▸ SOURCE RECORDS
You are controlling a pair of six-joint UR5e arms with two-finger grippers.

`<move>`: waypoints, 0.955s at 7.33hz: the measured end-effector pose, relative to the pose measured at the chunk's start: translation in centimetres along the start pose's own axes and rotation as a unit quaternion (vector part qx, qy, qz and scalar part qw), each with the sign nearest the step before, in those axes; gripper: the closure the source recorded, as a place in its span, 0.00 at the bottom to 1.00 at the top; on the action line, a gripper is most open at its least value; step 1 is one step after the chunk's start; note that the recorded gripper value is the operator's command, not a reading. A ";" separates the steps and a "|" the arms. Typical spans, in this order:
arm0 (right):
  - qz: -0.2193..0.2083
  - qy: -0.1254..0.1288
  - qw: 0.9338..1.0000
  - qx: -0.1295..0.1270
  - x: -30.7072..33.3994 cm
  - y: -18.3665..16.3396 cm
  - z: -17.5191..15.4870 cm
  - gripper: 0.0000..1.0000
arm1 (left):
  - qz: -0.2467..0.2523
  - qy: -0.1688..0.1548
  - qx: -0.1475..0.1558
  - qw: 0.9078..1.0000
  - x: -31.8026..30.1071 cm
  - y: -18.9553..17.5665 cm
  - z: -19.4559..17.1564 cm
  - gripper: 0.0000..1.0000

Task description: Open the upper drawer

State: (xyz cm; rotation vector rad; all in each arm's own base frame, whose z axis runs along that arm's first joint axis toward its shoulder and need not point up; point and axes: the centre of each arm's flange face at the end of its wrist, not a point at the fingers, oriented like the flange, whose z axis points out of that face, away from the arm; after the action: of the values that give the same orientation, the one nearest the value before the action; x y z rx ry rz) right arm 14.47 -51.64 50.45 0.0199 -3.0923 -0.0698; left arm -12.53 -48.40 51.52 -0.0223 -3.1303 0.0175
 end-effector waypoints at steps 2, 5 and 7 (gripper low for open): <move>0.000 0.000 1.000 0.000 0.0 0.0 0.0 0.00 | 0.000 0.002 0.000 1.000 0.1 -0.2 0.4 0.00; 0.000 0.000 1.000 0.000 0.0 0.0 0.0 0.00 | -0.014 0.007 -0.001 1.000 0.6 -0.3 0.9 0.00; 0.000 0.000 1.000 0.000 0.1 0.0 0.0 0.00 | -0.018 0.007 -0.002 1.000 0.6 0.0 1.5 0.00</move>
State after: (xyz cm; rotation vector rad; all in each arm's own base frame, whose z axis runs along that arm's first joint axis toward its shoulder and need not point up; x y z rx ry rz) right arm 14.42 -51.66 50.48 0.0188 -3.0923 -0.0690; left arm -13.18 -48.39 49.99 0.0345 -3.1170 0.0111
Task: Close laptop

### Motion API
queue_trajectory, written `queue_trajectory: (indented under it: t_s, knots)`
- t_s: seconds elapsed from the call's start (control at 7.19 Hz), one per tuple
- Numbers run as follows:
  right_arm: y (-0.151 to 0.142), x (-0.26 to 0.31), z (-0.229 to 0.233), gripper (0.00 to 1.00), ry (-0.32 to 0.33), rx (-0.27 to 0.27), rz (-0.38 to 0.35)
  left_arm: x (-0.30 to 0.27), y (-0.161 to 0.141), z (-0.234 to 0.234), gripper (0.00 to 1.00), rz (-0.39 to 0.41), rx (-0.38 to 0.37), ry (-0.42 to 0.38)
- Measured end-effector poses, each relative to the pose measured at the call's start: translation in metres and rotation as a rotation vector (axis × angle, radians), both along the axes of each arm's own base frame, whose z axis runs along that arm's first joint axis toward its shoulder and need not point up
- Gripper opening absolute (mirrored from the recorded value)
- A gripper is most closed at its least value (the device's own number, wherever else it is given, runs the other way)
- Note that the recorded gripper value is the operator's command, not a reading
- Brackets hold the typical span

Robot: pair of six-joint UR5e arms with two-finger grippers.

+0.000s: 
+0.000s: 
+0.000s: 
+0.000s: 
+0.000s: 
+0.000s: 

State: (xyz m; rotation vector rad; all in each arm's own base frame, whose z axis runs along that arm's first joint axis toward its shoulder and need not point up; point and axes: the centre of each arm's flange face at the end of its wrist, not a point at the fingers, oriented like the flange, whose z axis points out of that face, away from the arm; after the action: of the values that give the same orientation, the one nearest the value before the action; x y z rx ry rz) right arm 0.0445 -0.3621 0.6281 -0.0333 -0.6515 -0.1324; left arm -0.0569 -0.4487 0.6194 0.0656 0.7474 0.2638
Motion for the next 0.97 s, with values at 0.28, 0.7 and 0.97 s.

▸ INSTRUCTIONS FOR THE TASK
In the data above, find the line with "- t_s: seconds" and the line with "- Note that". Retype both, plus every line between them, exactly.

▸ SOLVED PROBLEM
- t_s: seconds elapsed from the call's start (control at 7.19 Hz), one per tuple
- Numbers run as follows:
  right_arm: y (-0.151 to 0.142), x (-0.26 to 0.31), z (-0.229 to 0.233), gripper (0.00 to 1.00), ry (-0.32 to 0.33), rx (-0.27 to 0.27), rz (-0.38 to 0.35)
  left_arm: x (-0.30 to 0.27), y (-0.161 to 0.141), z (-0.234 to 0.234), gripper (0.00 to 1.00), rz (-0.39 to 0.41), rx (-0.38 to 0.37), ry (-0.42 to 0.38)
- Measured end-effector poses, each relative to the pose measured at the call's start: translation in metres and rotation as a rotation vector (axis × angle, radians), both along the axes of each arm's own base frame, whose z axis runs along that arm's first joint axis toward its shoulder and need not point up
- Gripper opening absolute (mirrored from the recorded value)
- A gripper is most closed at its least value (the device's own number, wherever else it is given, runs the other way)
- Note that the recorded gripper value is the operator's command, not a reading

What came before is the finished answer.